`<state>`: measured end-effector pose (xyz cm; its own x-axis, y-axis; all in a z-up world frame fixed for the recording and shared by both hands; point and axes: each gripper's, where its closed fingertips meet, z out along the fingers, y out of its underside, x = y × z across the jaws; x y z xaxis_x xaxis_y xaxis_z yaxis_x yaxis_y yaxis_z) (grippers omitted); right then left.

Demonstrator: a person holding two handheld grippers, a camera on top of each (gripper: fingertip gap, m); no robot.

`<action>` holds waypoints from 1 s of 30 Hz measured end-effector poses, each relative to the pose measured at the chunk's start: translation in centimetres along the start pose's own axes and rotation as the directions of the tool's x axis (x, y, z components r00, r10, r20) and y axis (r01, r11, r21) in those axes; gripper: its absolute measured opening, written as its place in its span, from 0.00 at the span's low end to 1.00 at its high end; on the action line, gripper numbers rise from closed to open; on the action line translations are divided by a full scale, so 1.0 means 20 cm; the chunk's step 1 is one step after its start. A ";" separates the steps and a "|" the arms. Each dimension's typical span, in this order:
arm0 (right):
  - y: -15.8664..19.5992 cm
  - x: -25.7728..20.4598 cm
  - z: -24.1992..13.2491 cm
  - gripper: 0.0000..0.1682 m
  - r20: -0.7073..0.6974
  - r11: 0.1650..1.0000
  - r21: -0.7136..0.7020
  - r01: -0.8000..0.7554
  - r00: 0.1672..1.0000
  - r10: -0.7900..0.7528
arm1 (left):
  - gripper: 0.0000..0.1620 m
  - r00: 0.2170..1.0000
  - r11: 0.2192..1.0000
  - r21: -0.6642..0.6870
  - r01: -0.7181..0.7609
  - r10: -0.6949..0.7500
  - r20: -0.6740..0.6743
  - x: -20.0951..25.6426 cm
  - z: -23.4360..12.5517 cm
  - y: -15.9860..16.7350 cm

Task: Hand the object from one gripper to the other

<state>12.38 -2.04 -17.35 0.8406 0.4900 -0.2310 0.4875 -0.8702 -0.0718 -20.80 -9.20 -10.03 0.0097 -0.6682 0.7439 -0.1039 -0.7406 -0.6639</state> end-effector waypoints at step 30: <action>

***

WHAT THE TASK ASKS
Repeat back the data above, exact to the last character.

WRITTEN ANSWER
`<state>`: measured end-effector pose (xyz cm; its own x-axis, y-axis; all in a z-up world frame fixed for the recording and shared by both hands; point and axes: each gripper's, where its closed fingertips meet, z out along the fingers, y out of its underside, x = y × z across the jaws; x y z xaxis_x xaxis_y xaxis_z yaxis_x yaxis_y yaxis_z) (grippers omitted); right then left.

Demonstrator: a person holding two handheld grippers, a camera on top of each (gripper: fingertip gap, m); no robot.

`<action>` holds waypoints from 1 s of 30 Hz measured end-effector poses, each relative to the pose measured at the chunk's start: translation in centimetres along the start pose's own axes and rotation as the directions of the tool's x axis (x, y, z components r00, r10, r20) and y axis (r01, r11, r21) in those axes; gripper: its absolute measured opening, written as its place in its span, from 0.00 at the span's low end to 1.00 at its high end; on the action line, gripper numbers rise from closed to open; on the action line translations are divided by a full scale, so 1.0 means 20 cm; the chunk's step 1 is one step after its start. A ";" separates the steps and a "|" the arms. Each dimension's typical span, in this order:
arm0 (right):
  - y: -15.8664..19.5992 cm
  - x: -25.7728..20.4598 cm
  - z: -24.1992..13.2491 cm
  - gripper: 0.0000..0.1682 m
  - r20: -0.7073..0.6974
  - r11: 0.1650..1.0000
  - r21: -0.7136..0.7020
  - r01: -0.8000..0.7554
  - r00: 0.1672..1.0000
  - r10: -0.7900..0.7528
arm1 (left):
  - gripper: 0.0000..0.1620 m
  - r00: 0.2170..1.0000
  - r11: 0.2192..1.0000
  - r21: -0.6642..0.6870
  - r01: -0.7181..0.7609
  - r10: -0.6949..0.7500
  - r20: -0.6740..0.6743
  - x: -20.0951..25.6426 cm
  - z: -23.4360..12.5517 cm
  - y: -15.9860..16.7350 cm

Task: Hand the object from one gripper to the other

<state>12.38 -2.04 -17.35 0.8406 0.4900 -0.2310 0.4875 -0.8702 -0.0718 -20.80 -9.20 -10.03 0.0097 -0.6682 0.7439 -0.1039 -0.7406 -0.6639</state> end-effector waypoints at step 30: <action>

The exercise is fully answered.